Knowing
by CLWN
Summary: They both know, but will either one admit it? After more than two years apart can Bella and Edward find their way back to each other? Sometimes, knowing just isn't enough. Edward and Bella. Exactly 100 words per chapter, more of a writing exercise than anything else. But I like it. Stephenie Meyer owns Twilight and all its characters.
1. Chapter 1

"Swan," Edward greets me in his normal manner as he sits down at my table in the buildings cafeteria.

"Cullen." I reply, not looking up from my magazine.

I know if I do, I'll see him in all his glory.

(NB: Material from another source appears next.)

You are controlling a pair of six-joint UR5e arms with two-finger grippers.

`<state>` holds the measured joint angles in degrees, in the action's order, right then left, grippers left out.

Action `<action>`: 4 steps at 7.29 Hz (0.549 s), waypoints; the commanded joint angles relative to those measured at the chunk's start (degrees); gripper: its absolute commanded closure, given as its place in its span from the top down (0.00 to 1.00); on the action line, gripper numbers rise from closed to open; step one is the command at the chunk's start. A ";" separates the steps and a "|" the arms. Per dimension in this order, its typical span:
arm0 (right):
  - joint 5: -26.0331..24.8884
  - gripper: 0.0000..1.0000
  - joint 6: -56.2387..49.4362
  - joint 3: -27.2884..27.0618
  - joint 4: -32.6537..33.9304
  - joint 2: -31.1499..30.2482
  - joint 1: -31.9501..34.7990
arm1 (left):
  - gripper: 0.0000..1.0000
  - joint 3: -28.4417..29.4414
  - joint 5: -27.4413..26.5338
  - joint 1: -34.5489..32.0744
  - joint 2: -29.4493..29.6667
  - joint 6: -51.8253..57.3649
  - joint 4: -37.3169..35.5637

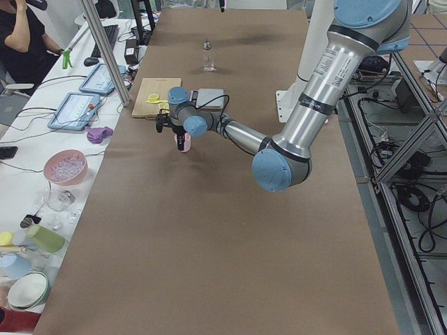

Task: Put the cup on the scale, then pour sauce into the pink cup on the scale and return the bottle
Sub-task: 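Reach the left gripper to the pink cup and grasp its rim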

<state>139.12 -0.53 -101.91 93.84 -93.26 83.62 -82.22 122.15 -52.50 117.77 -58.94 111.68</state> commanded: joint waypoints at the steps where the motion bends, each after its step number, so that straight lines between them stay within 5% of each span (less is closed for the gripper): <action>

Smug grin, tailored suit, messy hair, green eyes.

I know he'll be looking all kinds of beautiful.

And I won't be able to hide my reaction to him.

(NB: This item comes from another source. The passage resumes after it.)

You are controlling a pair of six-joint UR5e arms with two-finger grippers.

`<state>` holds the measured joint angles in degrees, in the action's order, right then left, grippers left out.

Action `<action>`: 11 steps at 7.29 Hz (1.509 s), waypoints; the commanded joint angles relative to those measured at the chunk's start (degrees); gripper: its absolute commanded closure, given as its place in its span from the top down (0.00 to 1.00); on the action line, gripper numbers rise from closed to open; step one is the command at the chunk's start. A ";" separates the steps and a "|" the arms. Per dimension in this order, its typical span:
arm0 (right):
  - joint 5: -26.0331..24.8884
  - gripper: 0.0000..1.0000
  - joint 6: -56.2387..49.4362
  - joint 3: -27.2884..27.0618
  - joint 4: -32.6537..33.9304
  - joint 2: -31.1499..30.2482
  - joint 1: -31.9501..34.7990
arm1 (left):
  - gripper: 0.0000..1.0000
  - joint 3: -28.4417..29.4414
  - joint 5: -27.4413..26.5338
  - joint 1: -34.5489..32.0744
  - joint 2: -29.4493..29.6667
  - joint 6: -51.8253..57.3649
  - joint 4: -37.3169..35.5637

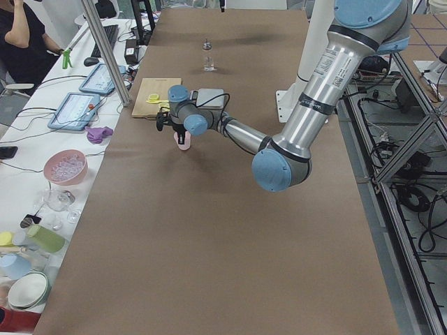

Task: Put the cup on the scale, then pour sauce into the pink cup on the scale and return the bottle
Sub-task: 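Carry the pink cup with the left gripper and lower it onto the scale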

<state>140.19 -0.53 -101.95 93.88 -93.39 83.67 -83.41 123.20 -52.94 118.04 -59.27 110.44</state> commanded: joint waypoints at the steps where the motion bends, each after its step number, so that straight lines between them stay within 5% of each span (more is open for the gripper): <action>1: 1.05 1.00 -0.09 0.00 -0.28 -0.04 0.00 | 0.00 -1.31 3.35 -1.89 4.27 -0.40 -6.76; 4: 0.88 1.00 -0.18 0.00 -0.72 -0.47 0.00 | 0.00 -7.37 3.54 -0.16 11.22 -14.66 -14.45; 6: 0.88 1.00 -0.70 0.00 -0.72 -0.74 0.00 | 0.00 -7.12 2.41 6.94 18.60 -27.16 -15.95; 10: 0.79 1.00 0.44 -0.44 -0.72 -0.39 0.00 | 0.00 -3.45 -12.77 17.33 22.04 -30.64 -16.04; 11: 0.88 1.00 0.44 -0.61 -0.81 -0.30 0.00 | 0.00 -1.69 -12.98 17.61 23.28 -30.73 -16.04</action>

Just his presence has my heart racing and my skin tingling.

He chuckles.

Although I know he doesn't find any of this remotely funny.

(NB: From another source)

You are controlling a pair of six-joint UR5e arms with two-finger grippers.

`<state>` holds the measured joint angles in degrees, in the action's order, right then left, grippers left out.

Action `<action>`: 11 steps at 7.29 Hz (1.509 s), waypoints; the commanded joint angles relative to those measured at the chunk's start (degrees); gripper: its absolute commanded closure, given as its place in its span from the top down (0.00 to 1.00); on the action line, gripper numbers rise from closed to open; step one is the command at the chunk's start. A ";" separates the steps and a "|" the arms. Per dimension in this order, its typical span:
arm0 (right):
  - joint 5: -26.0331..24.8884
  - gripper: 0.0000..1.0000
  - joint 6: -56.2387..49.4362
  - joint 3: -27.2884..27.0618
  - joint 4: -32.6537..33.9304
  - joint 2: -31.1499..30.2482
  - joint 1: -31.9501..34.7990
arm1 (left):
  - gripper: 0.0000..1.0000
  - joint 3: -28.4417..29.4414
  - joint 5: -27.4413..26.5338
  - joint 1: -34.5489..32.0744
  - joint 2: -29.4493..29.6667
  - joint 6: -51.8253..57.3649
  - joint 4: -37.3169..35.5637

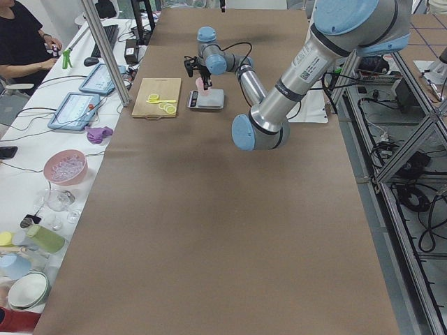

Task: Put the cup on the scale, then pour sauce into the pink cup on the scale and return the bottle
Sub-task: 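Carry the pink cup with the left gripper and lower it onto the scale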

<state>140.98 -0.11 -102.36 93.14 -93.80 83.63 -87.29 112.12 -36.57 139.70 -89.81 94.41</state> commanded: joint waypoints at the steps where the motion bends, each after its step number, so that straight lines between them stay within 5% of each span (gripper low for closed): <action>1: 0.08 1.00 0.02 -0.21 0.02 0.19 0.04 | 0.00 2.64 -1.99 1.42 1.72 -0.19 -0.01; 4: 0.34 1.00 0.02 -0.21 0.02 0.28 0.04 | 0.00 3.35 -2.25 2.12 1.72 -0.02 -0.01; 5: 0.43 1.00 0.02 -0.21 0.02 0.28 0.04 | 0.21 3.35 -2.25 2.21 1.63 0.16 0.08; 6: 0.43 1.00 0.02 -0.21 0.20 0.46 0.04 | 0.83 3.18 -2.25 2.38 1.81 -0.10 -0.01; 7: 1.13 1.00 0.11 -0.21 0.72 1.07 0.04 | 0.98 2.30 -2.34 2.30 1.63 0.07 -0.01; 9: 3.85 1.00 0.11 -0.38 0.29 2.03 0.04 | 0.98 -3.90 -2.34 1.34 0.24 2.34 -3.23; 11: 3.60 1.00 -0.07 -4.66 -0.06 2.57 -0.66 | 0.98 -12.69 -2.17 -1.91 -0.90 13.03 -18.32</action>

He knows why I can't look at him.


	2. Chapter 2

He's watching me. I can sense it, feel it.

My cheeks feel warm, I know I'm blushing.

"How are you?" He asks eventually.

Calm and controlled; purposefully unaffected.

"I've been better." I scowl, still not looking at him.

I'm annoyed that after everything, we are back to this.

I was expecting it, but it still hurts.

And I know we have to change it.

Because if we don't; we will be like this.

"Edward…,"

"No Bella." he interrupts me. "Not here."

He's right.

There's so much I want to say to him.

But I know that now isn't the time.


	3. Chapter 3

"Hey guys." Tanya sits down next to Edward.

"Recovered from Friday?" She asks me.

"Not even a little bit." And although I'm answering her question, I'm talking to Edward.

I'm telling him that I have in no way recovered from anything that happened on Friday.

And he knows, because he sighs.

"I'm not surprised," Tanya laughs. "You were fucking wasted. Talking nonsense about people kissing in elevators and public decency."

I look up finally, and meet his eyes.

Mine unfairly accusing, and his knowingly defiant.

We all know I got stupid drunk on Friday night.

But he also knows why.


	4. Chapter 4

"And where the hell were you Friday?" Tanya asks Edward.

"I had shit to do." He shrugs.

"But we're still on for tonight?"

"Apparently," He nods, but he's looking at me.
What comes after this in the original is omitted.